### WHAT TO WORK ON
Please copy each line below that contains the string "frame".

### RECORDED DATA
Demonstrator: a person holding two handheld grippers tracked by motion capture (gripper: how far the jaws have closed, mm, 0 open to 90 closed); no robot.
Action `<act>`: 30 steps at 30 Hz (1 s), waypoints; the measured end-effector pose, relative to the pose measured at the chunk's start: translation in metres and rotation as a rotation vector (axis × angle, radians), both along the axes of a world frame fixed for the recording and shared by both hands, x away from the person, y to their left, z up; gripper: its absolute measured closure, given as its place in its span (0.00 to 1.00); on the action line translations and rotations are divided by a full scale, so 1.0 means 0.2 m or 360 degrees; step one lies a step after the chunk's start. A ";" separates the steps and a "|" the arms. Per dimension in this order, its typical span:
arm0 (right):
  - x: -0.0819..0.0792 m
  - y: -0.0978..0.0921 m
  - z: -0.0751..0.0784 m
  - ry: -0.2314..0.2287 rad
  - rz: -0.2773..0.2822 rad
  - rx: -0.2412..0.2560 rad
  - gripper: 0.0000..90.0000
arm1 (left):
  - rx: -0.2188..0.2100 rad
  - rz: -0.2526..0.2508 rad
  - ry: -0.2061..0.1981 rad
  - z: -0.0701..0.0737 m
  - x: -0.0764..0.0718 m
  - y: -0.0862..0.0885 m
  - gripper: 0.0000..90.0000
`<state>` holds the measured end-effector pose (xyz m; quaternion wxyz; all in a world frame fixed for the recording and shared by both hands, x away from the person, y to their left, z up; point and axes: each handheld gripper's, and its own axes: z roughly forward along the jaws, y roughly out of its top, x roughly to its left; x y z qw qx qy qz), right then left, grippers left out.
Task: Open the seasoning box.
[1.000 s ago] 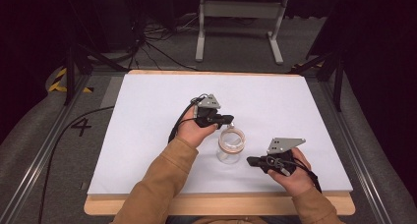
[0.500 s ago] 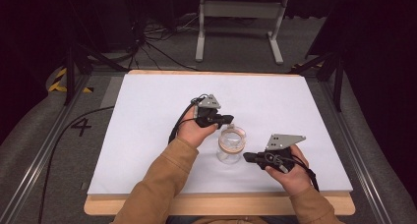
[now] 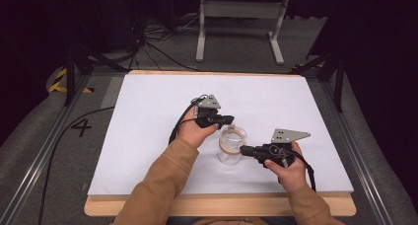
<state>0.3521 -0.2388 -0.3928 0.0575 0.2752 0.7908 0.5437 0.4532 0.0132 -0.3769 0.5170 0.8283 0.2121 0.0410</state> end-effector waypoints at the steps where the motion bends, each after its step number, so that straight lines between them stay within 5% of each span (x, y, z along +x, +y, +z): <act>1: 0.00 0.00 0.00 0.0001 -0.0005 0.0011 1.00 | 0.0000 -0.0001 -0.0002 0.00 0.00 0.00 1.00; 20: -0.01 0.00 0.00 -0.0029 -0.0018 0.0004 1.00 | 0.0008 0.0027 -0.0025 0.01 -0.01 0.00 0.99; 30: 0.00 0.00 0.04 -0.0080 -0.0005 0.0002 1.00 | -0.0008 0.0080 -0.0059 0.07 -0.05 0.10 0.99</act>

### OUTPUT FOR THIS EXERCISE
Action `<act>`: 30 steps at 30 Hz (1 s), waypoints; the measured end-effector pose, relative to the pose measured at the chunk's start: translation in metres and rotation as a rotation vector (axis × angle, radians), both along the axes of a world frame fixed for the recording and shared by both hands, x away from the person, y to their left, z up; gripper: its absolute measured closure, given as its place in its span (0.00 to 1.00); on the action line translations and rotations are divided by a full scale, so 1.0 means 0.2 m or 360 degrees; step one lies a step after the chunk's start. A ";" separates the steps and a "|" the arms. Per dimension in this order, its typical span:
`<state>` holds the measured end-effector pose (xyz m; quaternion wxyz; all in a world frame fixed for the recording and shared by both hands, x away from the person, y to their left, z up; point and axes: each handheld gripper's, and its own axes: z roughly forward along the jaws, y roughly out of its top, x roughly to its left; x y z qw qx qy qz), right then left, grippers left out.

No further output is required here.